TASK ITEM. The lines to return are those below that contain the word "cardboard".

(Extracted records)
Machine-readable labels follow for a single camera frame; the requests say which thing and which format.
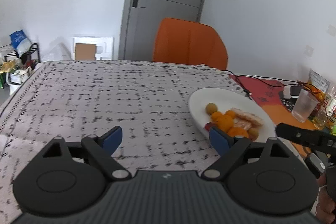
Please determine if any medium orange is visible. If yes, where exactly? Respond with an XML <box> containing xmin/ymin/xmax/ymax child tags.
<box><xmin>215</xmin><ymin>115</ymin><xmax>234</xmax><ymax>133</ymax></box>

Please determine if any red lychee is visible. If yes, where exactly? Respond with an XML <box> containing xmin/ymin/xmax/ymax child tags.
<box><xmin>205</xmin><ymin>122</ymin><xmax>216</xmax><ymax>132</ymax></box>

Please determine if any green-yellow round fruit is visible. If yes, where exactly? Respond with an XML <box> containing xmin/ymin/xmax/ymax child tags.
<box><xmin>206</xmin><ymin>103</ymin><xmax>218</xmax><ymax>115</ymax></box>
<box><xmin>248</xmin><ymin>127</ymin><xmax>259</xmax><ymax>139</ymax></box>

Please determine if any large orange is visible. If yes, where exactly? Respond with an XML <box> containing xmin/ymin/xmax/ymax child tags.
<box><xmin>227</xmin><ymin>127</ymin><xmax>249</xmax><ymax>139</ymax></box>

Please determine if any small orange kumquat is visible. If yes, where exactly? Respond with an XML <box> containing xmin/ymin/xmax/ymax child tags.
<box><xmin>211</xmin><ymin>111</ymin><xmax>223</xmax><ymax>121</ymax></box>

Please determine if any person's right hand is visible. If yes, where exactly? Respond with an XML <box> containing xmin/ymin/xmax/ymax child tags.
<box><xmin>315</xmin><ymin>174</ymin><xmax>335</xmax><ymax>224</ymax></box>

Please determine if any glass oil bottle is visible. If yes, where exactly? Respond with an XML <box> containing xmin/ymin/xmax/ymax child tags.
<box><xmin>313</xmin><ymin>91</ymin><xmax>335</xmax><ymax>130</ymax></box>

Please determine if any clear plastic cup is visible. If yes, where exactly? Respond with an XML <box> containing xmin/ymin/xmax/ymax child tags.
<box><xmin>291</xmin><ymin>89</ymin><xmax>318</xmax><ymax>123</ymax></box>

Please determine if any white ceramic bowl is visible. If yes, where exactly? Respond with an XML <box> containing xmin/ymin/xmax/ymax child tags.
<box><xmin>188</xmin><ymin>87</ymin><xmax>277</xmax><ymax>143</ymax></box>

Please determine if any snack packet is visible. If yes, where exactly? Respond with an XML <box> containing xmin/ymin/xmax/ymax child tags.
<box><xmin>307</xmin><ymin>69</ymin><xmax>330</xmax><ymax>94</ymax></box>

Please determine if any white charger block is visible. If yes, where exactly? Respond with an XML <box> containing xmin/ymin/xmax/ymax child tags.
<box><xmin>282</xmin><ymin>85</ymin><xmax>303</xmax><ymax>99</ymax></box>

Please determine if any red orange table mat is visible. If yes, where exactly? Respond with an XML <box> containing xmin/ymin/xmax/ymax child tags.
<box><xmin>228</xmin><ymin>74</ymin><xmax>326</xmax><ymax>154</ymax></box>

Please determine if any white patterned tablecloth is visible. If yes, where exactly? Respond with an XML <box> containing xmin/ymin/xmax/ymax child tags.
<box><xmin>0</xmin><ymin>59</ymin><xmax>310</xmax><ymax>222</ymax></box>

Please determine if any brown cardboard piece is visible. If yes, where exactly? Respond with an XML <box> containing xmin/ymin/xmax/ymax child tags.
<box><xmin>75</xmin><ymin>43</ymin><xmax>96</xmax><ymax>61</ymax></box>

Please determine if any white framed board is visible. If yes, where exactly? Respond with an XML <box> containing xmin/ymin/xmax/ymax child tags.
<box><xmin>72</xmin><ymin>36</ymin><xmax>114</xmax><ymax>60</ymax></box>

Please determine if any clear plastic bag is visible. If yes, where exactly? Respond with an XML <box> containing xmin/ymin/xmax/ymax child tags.
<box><xmin>42</xmin><ymin>42</ymin><xmax>72</xmax><ymax>62</ymax></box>

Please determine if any white shopping bag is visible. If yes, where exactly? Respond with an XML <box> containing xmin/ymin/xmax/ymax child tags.
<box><xmin>6</xmin><ymin>66</ymin><xmax>32</xmax><ymax>96</ymax></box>

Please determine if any black metal rack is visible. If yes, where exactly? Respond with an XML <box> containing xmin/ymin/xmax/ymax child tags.
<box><xmin>1</xmin><ymin>43</ymin><xmax>41</xmax><ymax>74</ymax></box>

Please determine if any orange chair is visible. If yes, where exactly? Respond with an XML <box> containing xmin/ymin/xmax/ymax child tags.
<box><xmin>153</xmin><ymin>17</ymin><xmax>228</xmax><ymax>70</ymax></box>

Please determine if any blue white plastic bag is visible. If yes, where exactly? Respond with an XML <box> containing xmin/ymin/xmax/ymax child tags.
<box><xmin>10</xmin><ymin>30</ymin><xmax>33</xmax><ymax>57</ymax></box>

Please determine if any black cable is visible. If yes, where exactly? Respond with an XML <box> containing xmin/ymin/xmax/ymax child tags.
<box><xmin>221</xmin><ymin>69</ymin><xmax>324</xmax><ymax>98</ymax></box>

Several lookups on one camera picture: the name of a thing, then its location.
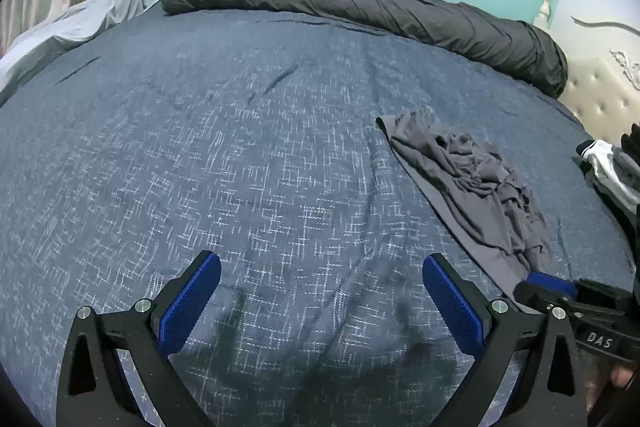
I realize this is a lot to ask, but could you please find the grey garment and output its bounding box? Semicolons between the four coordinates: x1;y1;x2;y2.
376;107;553;298
613;147;640;191

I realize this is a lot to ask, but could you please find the right hand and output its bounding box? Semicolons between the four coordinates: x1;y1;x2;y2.
610;364;638;389

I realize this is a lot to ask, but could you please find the grey folded garment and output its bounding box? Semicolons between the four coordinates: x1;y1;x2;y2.
613;147;640;191

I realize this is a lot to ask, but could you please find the white black folded garment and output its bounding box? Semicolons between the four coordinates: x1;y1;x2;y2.
576;140;639;213

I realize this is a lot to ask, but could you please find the cream tufted headboard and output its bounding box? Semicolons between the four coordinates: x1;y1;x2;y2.
534;0;639;145

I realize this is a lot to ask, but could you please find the blue patterned bed cover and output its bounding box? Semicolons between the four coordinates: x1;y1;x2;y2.
1;8;634;426

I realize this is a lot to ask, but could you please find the light grey sheet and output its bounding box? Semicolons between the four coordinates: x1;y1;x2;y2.
1;0;145;103

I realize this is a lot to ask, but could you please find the dark grey rolled duvet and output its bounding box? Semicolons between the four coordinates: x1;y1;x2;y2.
162;0;568;98

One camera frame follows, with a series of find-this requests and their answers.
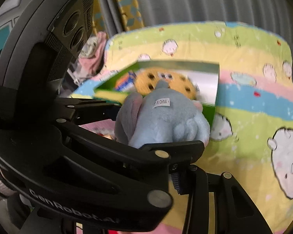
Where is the light blue plush toy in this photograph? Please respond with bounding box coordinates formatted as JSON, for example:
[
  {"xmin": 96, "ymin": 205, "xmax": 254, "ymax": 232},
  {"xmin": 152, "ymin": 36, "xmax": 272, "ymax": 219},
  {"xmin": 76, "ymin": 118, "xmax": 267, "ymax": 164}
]
[{"xmin": 114, "ymin": 80, "xmax": 210, "ymax": 148}]

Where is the blue orange tissue pack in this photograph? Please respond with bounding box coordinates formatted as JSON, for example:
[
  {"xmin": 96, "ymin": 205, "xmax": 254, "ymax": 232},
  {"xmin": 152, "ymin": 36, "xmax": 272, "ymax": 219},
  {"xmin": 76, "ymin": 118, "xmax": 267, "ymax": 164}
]
[{"xmin": 114, "ymin": 71, "xmax": 136, "ymax": 91}]

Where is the orange cookie plush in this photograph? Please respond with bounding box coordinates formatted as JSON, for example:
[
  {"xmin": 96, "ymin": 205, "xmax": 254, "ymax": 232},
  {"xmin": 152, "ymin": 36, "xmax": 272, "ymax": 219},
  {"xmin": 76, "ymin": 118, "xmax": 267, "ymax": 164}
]
[{"xmin": 134, "ymin": 67, "xmax": 197, "ymax": 100}]

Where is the green cardboard box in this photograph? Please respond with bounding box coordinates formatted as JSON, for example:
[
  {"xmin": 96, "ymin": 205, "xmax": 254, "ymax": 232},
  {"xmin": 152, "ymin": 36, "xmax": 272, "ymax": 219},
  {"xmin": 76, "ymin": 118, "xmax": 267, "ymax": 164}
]
[{"xmin": 94, "ymin": 60, "xmax": 220, "ymax": 125}]

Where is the yellow green sponge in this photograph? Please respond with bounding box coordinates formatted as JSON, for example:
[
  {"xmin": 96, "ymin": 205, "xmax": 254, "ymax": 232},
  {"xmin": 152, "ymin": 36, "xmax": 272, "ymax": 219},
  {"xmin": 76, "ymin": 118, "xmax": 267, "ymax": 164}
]
[{"xmin": 94, "ymin": 89, "xmax": 129, "ymax": 104}]

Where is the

REPLY TO THE TASK.
Please determine if any brown cardboard piece is visible. If yes, where exactly? Respond with an XML <box> containing xmin/ymin/xmax/ymax child tags.
Where is the green cardboard box in this photograph? Please respond with bounding box coordinates formatted as JSON, for example:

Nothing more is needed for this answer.